They both stole a glance at the priest and refrained from discussing lividity while he was listening.
“Sickness? Poison?” asked the Commissioner.
“It is difficult to say when the family will not agree to an autopsy.” My father bent over the girl and carefully examined the halfway open mouth and the nostrils. Then he straightened up. “Did she suffer from consumption?”
The Commissioner looked over at the priest, passing on the question. Father Abigore stood staring at the dead girl and did not realize at first that he was being addressed.
“Father?”
“What?” With a start, the priest focused on them. “Consumption? No, certainly not.
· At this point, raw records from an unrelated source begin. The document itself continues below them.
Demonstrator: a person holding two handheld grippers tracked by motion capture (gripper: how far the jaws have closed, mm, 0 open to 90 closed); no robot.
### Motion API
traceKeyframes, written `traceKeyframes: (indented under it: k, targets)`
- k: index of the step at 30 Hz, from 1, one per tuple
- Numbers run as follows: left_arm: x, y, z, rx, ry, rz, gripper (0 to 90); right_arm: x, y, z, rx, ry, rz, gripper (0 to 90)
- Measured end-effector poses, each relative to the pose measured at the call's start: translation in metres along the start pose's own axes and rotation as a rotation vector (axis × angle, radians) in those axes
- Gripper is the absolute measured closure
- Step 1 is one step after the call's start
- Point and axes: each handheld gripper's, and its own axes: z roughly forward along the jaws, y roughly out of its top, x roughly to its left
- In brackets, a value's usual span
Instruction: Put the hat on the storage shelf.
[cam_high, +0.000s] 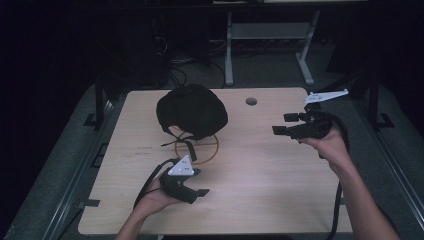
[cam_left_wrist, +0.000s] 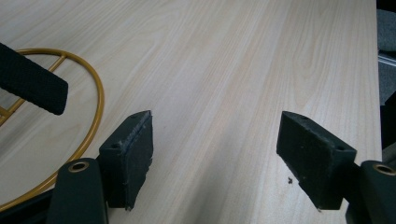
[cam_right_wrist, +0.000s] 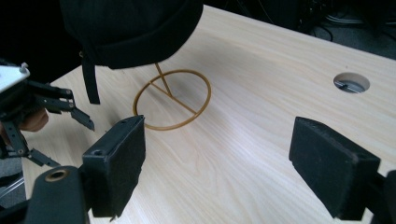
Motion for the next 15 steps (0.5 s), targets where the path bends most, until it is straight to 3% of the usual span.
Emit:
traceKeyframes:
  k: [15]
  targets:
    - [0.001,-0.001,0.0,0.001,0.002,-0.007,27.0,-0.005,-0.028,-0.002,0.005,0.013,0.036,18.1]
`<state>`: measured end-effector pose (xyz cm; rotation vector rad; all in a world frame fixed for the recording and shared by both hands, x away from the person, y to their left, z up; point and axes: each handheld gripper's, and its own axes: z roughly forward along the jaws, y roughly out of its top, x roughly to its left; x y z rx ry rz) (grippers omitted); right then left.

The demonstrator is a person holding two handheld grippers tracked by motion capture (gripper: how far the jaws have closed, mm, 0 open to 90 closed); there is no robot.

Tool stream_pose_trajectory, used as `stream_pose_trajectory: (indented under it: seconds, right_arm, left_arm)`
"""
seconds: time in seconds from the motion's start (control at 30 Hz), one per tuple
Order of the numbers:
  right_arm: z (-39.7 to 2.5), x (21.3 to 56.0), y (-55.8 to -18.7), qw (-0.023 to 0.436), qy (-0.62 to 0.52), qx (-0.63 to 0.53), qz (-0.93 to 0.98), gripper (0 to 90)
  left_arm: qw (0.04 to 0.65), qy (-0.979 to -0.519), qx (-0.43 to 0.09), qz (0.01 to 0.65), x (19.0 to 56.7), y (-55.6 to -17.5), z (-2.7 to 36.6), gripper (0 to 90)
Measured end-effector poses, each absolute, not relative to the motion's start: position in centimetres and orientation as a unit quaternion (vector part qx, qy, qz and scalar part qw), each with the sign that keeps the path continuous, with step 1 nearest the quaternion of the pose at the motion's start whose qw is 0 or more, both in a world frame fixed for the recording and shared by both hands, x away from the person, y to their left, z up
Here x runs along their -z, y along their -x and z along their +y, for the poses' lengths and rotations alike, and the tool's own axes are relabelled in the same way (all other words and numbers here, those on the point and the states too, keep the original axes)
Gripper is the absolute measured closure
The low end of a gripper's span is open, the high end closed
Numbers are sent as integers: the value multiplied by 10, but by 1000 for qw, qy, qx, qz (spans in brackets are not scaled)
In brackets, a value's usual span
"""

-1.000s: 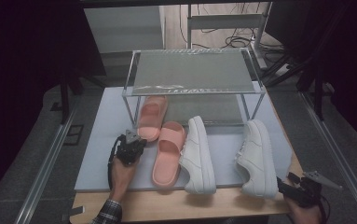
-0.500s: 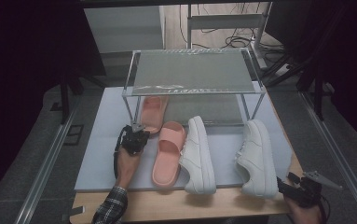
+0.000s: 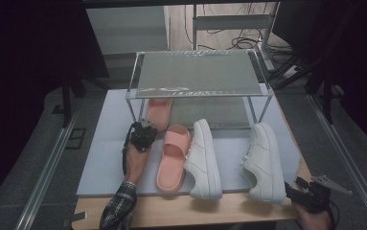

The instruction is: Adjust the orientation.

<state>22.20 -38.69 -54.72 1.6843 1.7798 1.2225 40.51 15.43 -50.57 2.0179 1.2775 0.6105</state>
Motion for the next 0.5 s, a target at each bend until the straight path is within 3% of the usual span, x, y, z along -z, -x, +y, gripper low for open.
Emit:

When she left her school a few weeks ago, she was as sound and healthy as one could possibly expect of a young lady of seventeen.”
“And why did she leave school?” asked the Commissioner.
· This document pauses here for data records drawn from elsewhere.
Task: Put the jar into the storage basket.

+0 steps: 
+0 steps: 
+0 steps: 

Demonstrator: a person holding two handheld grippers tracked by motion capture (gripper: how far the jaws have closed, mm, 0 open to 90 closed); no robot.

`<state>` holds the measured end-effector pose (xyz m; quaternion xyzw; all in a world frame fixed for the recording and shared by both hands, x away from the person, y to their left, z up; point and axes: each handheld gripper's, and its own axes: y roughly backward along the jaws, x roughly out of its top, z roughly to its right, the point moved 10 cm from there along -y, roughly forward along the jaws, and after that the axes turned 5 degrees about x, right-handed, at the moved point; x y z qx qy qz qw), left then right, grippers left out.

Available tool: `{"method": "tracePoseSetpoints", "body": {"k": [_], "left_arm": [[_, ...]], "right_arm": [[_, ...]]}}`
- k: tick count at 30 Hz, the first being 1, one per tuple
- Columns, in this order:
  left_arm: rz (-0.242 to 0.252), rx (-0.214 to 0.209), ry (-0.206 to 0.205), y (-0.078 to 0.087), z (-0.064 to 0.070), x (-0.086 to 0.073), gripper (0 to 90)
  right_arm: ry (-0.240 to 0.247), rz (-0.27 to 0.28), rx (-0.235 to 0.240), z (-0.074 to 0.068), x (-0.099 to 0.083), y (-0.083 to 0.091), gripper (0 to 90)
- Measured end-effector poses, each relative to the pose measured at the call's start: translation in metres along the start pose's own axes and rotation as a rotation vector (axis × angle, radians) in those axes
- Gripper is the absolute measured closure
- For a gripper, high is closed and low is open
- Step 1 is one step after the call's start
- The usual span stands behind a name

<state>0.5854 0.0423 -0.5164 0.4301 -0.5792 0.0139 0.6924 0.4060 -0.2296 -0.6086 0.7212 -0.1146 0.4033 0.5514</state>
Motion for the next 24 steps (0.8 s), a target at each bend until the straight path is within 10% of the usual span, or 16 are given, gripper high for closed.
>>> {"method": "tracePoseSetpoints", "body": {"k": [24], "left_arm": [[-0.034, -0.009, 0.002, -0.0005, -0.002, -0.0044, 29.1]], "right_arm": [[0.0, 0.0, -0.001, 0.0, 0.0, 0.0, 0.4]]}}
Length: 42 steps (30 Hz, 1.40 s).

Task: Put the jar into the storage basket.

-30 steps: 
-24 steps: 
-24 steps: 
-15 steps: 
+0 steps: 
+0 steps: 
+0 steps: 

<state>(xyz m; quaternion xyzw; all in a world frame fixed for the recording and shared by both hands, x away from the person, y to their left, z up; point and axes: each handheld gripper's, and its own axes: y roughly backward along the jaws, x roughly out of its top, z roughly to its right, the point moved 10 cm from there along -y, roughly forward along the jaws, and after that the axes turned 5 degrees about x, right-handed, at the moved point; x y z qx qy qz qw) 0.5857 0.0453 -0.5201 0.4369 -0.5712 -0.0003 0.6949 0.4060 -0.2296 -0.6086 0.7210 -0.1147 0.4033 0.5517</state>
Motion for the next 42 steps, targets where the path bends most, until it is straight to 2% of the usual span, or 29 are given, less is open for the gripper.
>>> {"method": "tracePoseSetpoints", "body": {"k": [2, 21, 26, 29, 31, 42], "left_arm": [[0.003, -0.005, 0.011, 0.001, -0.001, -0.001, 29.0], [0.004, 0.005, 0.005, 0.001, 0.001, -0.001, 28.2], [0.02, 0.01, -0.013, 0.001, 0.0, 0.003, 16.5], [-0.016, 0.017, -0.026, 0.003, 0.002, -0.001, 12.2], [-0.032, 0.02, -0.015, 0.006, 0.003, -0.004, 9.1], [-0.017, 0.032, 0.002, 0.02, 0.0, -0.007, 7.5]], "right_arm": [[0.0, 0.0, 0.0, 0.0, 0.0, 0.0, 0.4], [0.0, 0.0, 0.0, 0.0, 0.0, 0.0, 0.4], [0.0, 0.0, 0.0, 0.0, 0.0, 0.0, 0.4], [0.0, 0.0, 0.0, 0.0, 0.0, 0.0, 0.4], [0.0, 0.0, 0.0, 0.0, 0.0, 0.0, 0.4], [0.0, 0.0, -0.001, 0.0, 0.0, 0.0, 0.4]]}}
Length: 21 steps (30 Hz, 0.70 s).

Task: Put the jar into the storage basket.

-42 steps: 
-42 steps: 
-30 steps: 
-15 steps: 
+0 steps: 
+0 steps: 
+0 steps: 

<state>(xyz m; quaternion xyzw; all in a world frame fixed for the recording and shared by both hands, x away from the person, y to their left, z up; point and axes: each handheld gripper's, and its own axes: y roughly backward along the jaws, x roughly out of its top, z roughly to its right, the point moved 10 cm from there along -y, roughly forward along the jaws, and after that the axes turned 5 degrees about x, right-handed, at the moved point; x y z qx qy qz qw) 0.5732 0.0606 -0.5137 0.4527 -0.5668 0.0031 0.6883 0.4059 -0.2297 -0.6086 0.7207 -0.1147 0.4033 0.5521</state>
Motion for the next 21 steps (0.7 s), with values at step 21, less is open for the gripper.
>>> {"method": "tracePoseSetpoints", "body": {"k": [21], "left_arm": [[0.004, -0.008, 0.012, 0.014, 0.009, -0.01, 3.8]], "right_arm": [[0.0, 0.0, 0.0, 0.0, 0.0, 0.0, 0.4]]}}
“I must confess that we thought it was because of an unfortunate attachment she had made to a young man who disappeared at the same time. But now . . . Perhaps we have done her an injustice.” His gaze was once again drawn to the young dead girl, as if he were unable to look anywhere else. “Consumptive? Why would you think that?”
“There is dried blood in the nasal and oral cavities,” said my father. Suddenly, he leaned forward with a wordless exclamation.
“What is it?” asked the priest nervously.
But my father had no time to answer. He grabbed a pipette from his bag and quickly bent over the young girl’s face again.
“What are you doing?” asked the priest indignantly and took a step closer. “You promised, nothing unseemly. Nothing undignified for the dead!”
“It is not undignified,” my father cut him off. “But absolutely necessary. Move, you are blocking the light!”
My father later said that it was perhaps just as well that the family had insisted on having a priest present for the examination, because it was a miracle of God that he saw them in the poor light, and even more incredible that he managed to capture two in the glass tube of the pipette.
“What? What?” asked the Commissioner. “What have you found?”
My father shook his head. “I don’t know. I have never seen anything like this before. But they look like some type of mites.”
“Mites?”
“Yes.” He held the pipette toward the Commissioner. “Do you see it? One is still moving.”
The priest swallowed abruptly and held the hand with the prayer book in front of his mouth.
“But I thought you said she had not been dead for very long,” said the Commissioner.
“Nor has she,” said my father slowly, once again holding the glass up toward the light of the gas lamp in order to more clearly observe the pale minute creatures he had caught. “These are not carrion parasites. I think they lived in her while she lived and are leaving her now that she is dead.”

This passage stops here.